Problem description - Give the data again in its entirety, exactly as provided.

Dataset records:
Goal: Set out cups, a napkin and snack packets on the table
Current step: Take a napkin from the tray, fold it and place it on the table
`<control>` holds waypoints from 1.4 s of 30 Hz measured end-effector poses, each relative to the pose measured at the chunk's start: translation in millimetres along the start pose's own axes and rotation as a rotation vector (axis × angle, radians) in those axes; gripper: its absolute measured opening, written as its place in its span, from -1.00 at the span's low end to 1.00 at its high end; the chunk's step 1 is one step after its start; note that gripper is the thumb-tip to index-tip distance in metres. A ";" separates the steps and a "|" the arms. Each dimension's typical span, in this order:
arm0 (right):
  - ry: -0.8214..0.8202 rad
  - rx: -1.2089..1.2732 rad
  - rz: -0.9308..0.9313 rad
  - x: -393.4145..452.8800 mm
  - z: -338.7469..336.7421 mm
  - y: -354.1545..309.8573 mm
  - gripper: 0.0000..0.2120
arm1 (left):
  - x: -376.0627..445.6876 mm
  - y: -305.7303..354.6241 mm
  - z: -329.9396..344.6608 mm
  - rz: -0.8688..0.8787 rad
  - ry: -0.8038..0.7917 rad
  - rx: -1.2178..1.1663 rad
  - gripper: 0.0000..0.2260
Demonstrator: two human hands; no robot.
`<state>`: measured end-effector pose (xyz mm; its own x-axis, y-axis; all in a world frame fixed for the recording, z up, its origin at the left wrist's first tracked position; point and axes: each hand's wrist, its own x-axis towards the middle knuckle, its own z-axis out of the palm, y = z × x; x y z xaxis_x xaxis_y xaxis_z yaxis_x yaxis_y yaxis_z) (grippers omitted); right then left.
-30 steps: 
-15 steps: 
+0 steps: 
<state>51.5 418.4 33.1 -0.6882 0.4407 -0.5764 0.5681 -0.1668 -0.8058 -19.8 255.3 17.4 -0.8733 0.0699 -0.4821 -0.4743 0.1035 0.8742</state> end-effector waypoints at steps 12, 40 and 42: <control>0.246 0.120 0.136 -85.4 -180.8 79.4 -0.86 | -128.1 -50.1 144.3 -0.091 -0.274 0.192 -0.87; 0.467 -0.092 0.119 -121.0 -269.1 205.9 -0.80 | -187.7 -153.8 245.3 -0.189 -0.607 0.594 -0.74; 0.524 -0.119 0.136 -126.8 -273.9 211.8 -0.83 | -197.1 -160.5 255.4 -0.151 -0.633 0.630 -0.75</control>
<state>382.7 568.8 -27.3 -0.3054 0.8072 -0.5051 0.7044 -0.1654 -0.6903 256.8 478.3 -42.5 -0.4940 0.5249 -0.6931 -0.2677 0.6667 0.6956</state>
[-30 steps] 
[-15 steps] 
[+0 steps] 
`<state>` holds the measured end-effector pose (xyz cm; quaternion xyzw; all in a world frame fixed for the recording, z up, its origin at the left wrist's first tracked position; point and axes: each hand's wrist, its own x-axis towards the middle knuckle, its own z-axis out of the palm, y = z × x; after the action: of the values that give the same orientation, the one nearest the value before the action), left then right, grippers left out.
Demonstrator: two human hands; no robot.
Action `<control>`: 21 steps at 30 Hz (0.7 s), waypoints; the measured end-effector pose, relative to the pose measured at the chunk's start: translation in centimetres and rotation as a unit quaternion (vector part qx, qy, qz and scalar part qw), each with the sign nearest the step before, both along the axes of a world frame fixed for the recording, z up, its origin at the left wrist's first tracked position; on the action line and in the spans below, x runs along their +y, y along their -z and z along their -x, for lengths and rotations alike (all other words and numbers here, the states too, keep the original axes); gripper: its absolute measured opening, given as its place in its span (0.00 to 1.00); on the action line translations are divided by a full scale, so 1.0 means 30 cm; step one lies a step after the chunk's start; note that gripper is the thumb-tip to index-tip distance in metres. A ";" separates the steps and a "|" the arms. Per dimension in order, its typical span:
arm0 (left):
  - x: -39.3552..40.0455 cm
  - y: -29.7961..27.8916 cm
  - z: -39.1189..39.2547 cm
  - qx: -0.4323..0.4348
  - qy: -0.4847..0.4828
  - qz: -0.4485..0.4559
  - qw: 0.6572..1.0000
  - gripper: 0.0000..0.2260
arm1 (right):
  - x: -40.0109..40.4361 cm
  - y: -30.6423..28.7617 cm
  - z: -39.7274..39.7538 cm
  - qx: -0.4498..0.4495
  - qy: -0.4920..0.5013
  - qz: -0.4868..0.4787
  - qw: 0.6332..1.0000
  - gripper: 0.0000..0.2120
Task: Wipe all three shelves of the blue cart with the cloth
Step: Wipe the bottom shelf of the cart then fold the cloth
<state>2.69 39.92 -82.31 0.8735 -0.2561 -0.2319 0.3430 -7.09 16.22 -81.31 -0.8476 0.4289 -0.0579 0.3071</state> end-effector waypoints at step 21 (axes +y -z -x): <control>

Written answer -
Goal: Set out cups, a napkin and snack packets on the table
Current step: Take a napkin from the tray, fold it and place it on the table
`<control>` holds waypoints from 1.4 s of 30 Hz measured end-effector poses, each relative to the pose measured at the chunk's start: translation in millimetres along the start pose's own axes and rotation as a rotation vector (axis × angle, radians) in those axes; gripper: its absolute measured opening, written as its place in its span, from -1.00 at the span's low end to 1.00 at its high end; the chunk's step 1 is one step after its start; note that gripper is the thumb-tip to index-tip distance in metres. A ";" separates the steps and a "|" the arms. Each dimension's typical span, in this order:
arm0 (right):
  - ry: -0.8214..0.8202 rad
  - rx: -1.2089..1.2732 rad
  - rz: -0.9308..0.9313 rad
  - x: -393.4145..452.8800 mm
  - z: -338.7469..336.7421 mm
  - y: -354.1545..309.8573 mm
  - gripper: 0.0000..0.2120
arm1 (left):
  - x: -376.0627..445.6876 mm
  - y: -305.7303..354.6241 mm
  - z: -329.9396..344.6608 mm
  - rz: -0.8688..0.8787 rad
  - ry: -0.8038..0.7917 rad
  - rx: -1.2178..1.1663 rad
  - gripper: 0.0000..0.2260
Demonstrator: two human hands; no robot.
`<state>`: measured end-effector pose (xyz mm; its own x-axis, y-axis; all in a world frame fixed for the recording, z up, its origin at the left wrist's first tracked position; point and axes: each hand's wrist, its own x-axis towards the middle knuckle, its own z-axis out of the palm, y = z × x; x y z xaxis_x xaxis_y xaxis_z yaxis_x yaxis_y yaxis_z) (grippers omitted); right then left.
-30 steps: 
-15 steps: 
+0 steps: 
<state>51.5 418.4 33.1 -0.6882 0.4407 -0.5764 0.5681 -0.1668 -0.8058 -19.8 255.3 17.4 -0.8733 0.0699 -0.4821 -0.4743 0.1035 0.8742</state> end-effector waypoints at steps 12, 40 and 42: <control>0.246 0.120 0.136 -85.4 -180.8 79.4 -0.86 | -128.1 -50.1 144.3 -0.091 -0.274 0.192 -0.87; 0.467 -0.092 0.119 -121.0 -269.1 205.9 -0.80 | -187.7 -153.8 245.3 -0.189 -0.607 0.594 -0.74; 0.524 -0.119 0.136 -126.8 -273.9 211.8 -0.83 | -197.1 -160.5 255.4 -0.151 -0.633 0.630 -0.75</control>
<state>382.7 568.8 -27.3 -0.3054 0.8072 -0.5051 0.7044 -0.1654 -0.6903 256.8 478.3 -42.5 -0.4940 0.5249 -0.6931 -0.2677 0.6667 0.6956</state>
[-30 steps] 
[-15 steps] 
[+0 steps] 
`<state>` holds the measured end-effector pose (xyz cm; quaternion xyzw; all in a world frame fixed for the recording, z up, its origin at the left wrist's first tracked position; point and axes: each hand's wrist, its own x-axis towards the middle knuckle, its own z-axis out of the palm, y = z × x; after the action: of the values that give the same orientation, the one nearest the value before the action), left then right, grippers left out.
Demonstrator: two human hands; no robot.
Action `<control>`: 21 steps at 30 Hz (0.7 s), waypoints; the measured end-effector pose, relative to the pose measured at the chunk's start: translation in centimetres and rotation as a unit quaternion (vector part qx, qy, qz and scalar part qw), each with the sign nearest the step before, both along the axes of a world frame fixed for the recording, z up, its origin at the left wrist's first tracked position; on the action line and in the spans below, x runs along their +y, y along their -z and z along their -x, for lengths and rotations alike (all other words and numbers here, the states too, keep the original axes); gripper: its absolute measured opening, given as its place in its span (0.00 to 1.00); on the action line translations are divided by a full scale, so 1.0 means 30 cm; step one lies a step after the chunk's start; note that gripper is the thumb-tip to index-tip distance in metres. A ";" separates the steps and a "|" the arms. Per dimension in order, its typical span:
arm0 (left):
  - x: -39.3552..40.0455 cm
  - y: -29.7961..27.8916 cm
  - z: -39.1189..39.2547 cm
  - qx: -0.4323..0.4348
  - qy: -0.4847..0.4828
  - qz: -0.4485..0.4559
  - qw: 0.6572..1.0000
  - gripper: 0.0000..0.2260
arm1 (right):
  - x: -40.0109..40.4361 cm
  - y: -30.6423..28.7617 cm
  - z: -39.7274..39.7538 cm
  - qx: -0.4498..0.4495
  - qy: -0.4920..0.5013
  - qz: -0.4868..0.4787
  - qw: 0.6332..1.0000
  - gripper: 0.0000..0.2120
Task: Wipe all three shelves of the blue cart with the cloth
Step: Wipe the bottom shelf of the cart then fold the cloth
<state>2.69 39.92 -82.31 0.8735 -0.2561 -0.2319 0.3430 -7.09 16.22 -81.31 -0.8476 0.4289 -0.0579 0.3071</state> end-effector waypoints at step 21 (axes +y -z -x): <control>

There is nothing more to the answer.